WHAT THE EXERCISE ASKS: Your answer should reproduce every line of the material in which the word "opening" occurs.
BEGIN DATA
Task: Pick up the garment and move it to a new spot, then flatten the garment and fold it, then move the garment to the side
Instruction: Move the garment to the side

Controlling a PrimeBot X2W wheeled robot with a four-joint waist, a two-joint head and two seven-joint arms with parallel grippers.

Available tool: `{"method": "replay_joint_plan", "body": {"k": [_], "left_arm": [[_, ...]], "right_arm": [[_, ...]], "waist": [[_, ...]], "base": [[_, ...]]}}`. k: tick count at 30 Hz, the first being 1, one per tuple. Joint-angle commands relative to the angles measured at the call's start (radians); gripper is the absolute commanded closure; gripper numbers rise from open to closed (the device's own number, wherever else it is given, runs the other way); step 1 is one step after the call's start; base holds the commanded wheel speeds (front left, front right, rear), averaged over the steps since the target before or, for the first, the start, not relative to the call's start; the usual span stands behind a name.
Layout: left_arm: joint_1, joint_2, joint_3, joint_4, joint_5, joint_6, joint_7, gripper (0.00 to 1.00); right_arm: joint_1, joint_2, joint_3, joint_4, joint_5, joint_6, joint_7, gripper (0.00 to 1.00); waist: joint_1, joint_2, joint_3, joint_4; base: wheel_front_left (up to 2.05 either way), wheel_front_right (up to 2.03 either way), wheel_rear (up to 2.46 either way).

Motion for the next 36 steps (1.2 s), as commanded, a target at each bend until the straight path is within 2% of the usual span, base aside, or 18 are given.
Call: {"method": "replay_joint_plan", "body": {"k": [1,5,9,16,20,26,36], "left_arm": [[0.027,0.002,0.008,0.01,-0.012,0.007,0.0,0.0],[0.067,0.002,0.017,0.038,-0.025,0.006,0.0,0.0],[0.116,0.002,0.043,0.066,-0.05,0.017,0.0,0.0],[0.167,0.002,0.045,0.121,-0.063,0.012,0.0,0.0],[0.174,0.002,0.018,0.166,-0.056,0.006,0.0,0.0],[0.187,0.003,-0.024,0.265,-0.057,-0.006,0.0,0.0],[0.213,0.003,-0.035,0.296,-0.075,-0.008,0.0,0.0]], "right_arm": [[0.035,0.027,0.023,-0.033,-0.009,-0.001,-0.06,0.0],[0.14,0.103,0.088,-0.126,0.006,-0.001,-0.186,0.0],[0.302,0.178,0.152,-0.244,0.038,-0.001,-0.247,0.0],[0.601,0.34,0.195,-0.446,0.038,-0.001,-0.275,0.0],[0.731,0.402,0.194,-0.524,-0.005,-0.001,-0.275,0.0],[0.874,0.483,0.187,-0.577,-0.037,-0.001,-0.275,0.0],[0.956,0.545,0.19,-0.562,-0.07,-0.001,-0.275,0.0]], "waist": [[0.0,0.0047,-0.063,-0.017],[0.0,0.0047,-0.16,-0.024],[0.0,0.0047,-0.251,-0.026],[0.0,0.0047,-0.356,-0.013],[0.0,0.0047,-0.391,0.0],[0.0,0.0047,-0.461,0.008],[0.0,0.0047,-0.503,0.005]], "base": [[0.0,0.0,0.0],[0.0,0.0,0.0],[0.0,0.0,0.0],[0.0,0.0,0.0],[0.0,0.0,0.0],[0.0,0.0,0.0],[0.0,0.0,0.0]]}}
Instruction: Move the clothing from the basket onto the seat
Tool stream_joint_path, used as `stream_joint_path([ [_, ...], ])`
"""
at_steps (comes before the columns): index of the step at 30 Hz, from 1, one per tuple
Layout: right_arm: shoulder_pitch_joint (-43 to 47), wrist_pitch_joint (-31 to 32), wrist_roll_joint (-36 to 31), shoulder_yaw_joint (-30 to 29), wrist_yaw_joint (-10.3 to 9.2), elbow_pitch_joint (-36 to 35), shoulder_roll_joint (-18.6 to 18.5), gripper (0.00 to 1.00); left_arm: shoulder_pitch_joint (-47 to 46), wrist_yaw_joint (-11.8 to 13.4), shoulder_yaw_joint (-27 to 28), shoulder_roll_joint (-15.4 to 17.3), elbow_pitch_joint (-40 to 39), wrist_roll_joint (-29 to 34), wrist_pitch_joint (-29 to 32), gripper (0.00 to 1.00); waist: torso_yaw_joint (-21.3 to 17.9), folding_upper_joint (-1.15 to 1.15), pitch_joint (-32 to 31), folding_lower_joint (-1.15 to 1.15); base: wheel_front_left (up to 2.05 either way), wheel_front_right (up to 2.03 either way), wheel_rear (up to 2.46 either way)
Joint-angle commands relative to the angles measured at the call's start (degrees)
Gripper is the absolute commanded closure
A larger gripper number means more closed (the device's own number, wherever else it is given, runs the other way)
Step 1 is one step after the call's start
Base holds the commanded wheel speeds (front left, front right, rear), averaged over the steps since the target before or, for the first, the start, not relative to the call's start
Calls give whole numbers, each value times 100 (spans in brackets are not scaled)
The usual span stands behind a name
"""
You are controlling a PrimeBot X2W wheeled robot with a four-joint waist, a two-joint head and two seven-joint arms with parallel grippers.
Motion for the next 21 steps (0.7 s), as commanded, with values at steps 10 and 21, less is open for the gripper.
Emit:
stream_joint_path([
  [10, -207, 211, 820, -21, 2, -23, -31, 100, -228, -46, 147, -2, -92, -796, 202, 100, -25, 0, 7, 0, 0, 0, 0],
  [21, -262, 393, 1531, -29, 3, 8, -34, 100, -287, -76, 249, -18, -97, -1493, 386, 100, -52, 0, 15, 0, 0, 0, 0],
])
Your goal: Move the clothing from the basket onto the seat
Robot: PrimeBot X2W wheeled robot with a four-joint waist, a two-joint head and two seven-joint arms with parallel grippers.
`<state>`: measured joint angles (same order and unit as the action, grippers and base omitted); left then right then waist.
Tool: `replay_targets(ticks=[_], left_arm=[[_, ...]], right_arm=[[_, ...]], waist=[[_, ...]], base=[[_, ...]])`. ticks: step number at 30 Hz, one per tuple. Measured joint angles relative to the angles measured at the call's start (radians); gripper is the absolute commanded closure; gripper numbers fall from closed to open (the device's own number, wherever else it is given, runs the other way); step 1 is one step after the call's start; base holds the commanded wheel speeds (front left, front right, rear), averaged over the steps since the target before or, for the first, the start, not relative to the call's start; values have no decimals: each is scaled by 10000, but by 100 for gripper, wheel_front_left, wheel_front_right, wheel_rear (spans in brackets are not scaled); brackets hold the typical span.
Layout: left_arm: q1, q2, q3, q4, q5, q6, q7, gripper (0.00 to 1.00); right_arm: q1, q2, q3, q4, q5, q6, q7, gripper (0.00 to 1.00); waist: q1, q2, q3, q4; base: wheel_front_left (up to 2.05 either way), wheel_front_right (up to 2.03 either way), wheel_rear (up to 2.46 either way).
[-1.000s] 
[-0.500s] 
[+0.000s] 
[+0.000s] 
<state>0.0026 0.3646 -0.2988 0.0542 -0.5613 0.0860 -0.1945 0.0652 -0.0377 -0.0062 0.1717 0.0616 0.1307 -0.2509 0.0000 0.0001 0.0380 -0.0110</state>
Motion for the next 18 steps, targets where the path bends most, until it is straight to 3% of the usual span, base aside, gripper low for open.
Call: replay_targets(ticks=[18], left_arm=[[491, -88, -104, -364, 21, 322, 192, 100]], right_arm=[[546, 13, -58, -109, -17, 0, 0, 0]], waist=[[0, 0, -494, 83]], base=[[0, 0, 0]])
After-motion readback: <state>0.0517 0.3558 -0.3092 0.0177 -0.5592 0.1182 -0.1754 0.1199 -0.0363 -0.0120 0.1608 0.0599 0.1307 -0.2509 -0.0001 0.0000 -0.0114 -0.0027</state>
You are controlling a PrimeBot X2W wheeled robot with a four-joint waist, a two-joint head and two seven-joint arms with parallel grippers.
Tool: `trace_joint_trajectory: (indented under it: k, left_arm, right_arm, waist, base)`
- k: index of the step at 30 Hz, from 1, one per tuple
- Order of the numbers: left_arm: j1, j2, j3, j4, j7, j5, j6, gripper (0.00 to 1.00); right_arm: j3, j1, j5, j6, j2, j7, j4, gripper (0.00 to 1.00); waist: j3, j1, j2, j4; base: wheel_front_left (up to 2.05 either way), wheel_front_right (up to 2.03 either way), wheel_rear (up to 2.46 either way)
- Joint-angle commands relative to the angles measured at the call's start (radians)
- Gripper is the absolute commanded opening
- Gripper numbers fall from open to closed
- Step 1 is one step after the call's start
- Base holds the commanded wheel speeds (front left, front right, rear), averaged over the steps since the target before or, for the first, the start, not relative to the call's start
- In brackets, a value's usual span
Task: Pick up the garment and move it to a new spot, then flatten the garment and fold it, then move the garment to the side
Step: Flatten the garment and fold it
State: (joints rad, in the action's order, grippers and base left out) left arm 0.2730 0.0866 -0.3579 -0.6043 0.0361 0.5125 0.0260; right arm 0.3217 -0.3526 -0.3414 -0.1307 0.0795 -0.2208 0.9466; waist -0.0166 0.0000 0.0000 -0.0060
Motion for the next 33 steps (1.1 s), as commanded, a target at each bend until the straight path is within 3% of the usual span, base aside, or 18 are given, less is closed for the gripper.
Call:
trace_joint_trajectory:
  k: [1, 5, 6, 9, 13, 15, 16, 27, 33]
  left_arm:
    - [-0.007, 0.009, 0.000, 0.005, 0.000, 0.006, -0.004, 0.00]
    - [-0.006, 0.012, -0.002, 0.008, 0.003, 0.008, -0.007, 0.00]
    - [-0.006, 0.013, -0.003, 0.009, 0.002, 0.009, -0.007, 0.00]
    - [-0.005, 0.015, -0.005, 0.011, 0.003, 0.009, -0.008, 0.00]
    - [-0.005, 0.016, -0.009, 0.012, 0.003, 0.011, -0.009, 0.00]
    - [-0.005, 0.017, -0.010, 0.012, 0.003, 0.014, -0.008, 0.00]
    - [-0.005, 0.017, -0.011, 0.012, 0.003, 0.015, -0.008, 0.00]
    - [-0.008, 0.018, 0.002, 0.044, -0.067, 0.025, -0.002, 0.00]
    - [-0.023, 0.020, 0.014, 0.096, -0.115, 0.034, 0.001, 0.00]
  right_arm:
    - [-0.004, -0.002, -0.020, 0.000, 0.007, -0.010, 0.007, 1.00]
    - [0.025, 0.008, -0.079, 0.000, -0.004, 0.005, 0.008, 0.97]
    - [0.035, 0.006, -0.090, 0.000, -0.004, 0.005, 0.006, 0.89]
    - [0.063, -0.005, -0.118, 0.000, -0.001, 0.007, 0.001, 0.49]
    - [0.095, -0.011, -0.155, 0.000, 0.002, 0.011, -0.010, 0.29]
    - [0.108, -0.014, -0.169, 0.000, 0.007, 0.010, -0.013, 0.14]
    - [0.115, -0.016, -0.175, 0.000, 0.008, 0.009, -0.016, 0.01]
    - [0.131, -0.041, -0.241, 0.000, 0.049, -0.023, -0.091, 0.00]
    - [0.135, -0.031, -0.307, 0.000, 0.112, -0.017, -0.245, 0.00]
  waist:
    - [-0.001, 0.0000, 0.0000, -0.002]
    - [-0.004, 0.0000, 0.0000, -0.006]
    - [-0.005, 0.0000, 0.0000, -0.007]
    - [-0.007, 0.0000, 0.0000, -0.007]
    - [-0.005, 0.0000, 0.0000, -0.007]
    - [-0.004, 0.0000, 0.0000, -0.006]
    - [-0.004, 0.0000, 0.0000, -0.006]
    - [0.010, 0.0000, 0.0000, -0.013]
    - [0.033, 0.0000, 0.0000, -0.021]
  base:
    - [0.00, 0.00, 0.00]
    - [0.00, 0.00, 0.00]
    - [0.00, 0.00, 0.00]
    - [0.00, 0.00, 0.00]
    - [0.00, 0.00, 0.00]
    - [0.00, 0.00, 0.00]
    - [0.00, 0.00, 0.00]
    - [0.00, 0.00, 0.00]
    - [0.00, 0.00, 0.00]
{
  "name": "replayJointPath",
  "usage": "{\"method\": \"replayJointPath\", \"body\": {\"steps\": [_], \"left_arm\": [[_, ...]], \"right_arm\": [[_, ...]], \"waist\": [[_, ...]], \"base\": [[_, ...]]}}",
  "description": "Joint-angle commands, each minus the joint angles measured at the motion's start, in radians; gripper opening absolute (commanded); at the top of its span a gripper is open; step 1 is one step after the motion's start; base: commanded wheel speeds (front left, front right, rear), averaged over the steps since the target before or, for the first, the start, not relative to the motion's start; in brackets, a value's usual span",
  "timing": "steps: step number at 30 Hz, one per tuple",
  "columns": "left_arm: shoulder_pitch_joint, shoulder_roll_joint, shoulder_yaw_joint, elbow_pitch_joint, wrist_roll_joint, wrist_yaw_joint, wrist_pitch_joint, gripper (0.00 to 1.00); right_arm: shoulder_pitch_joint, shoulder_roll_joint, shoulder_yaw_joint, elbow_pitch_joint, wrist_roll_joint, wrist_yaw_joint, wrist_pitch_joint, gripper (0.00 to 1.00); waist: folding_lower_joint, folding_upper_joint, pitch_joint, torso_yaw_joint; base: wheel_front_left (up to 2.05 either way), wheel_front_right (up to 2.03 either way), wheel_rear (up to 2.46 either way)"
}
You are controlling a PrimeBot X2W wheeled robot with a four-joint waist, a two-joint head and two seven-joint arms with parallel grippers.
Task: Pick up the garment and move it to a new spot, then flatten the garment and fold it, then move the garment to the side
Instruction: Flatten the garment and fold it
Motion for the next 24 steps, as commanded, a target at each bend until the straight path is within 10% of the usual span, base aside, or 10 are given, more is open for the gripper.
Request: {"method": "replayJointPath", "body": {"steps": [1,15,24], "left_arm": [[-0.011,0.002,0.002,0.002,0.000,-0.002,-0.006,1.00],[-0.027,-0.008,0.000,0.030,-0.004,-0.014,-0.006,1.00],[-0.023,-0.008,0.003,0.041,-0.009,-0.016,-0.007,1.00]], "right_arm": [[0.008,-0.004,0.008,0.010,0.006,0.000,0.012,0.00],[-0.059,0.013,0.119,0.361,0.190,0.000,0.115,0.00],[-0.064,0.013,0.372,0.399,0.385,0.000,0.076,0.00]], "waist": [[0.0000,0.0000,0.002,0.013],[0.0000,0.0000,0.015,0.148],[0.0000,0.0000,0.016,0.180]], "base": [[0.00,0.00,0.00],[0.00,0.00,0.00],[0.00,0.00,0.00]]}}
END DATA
ANSWER FOR THIS EXERCISE:
- Gripper is the absolute commanded opening
  "description": "Joint-angle commands, each minus the joint angles measured at the motion's start, in radians; gripper opening absolute (commanded); at the top of its span a gripper is open; step 1 is one step after the motion's start; base: commanded wheel speeds (front left, front right, rear), averaged over the steps since the target before or, for the first, the start, not relative to the motion's start; in brackets, a value's usual span",

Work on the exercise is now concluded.